# Task objective
State the number of lines in the records that contain "right", with no other words.

# Data records
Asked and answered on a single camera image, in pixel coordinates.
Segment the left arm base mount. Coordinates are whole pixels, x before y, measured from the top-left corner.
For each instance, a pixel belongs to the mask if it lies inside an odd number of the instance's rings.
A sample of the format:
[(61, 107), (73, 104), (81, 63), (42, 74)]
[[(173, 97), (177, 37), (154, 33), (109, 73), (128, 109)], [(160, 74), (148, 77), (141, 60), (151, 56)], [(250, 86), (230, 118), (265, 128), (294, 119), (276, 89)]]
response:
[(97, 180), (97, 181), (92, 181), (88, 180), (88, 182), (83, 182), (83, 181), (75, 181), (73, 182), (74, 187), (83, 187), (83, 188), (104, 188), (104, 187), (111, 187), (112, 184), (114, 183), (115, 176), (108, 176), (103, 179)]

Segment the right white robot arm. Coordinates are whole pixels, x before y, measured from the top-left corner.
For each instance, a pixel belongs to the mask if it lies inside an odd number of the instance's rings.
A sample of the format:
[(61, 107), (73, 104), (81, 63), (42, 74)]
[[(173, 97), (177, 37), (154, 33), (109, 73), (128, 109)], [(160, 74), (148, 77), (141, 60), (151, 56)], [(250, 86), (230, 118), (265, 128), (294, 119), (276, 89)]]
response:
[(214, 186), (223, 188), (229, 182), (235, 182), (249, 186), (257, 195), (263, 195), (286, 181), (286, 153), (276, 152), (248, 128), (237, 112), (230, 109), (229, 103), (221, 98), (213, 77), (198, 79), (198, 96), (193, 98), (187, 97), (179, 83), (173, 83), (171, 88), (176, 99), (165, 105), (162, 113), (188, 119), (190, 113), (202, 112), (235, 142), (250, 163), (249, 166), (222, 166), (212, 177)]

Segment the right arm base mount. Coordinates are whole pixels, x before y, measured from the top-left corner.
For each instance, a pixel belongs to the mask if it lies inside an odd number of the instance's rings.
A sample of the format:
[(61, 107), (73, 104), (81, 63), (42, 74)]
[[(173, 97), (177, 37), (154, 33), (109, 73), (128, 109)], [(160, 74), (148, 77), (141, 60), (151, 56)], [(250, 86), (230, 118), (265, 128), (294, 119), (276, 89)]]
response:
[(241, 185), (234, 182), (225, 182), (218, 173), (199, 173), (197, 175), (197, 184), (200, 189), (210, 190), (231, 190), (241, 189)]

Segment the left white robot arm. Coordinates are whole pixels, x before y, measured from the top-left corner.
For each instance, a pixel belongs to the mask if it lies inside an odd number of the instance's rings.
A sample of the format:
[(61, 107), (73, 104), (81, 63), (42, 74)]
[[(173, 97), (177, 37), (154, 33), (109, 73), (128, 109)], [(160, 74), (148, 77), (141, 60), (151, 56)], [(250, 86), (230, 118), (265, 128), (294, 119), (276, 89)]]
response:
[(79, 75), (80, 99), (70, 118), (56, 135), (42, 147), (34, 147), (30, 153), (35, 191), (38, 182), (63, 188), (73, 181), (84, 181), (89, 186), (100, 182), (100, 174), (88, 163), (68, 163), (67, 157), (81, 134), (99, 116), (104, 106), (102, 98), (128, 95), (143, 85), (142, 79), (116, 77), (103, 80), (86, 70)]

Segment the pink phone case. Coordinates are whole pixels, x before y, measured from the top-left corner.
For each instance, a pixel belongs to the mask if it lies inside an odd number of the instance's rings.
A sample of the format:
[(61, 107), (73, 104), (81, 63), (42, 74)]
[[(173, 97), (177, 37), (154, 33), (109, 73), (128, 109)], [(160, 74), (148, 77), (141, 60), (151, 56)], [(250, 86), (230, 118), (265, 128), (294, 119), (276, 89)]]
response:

# Written response
2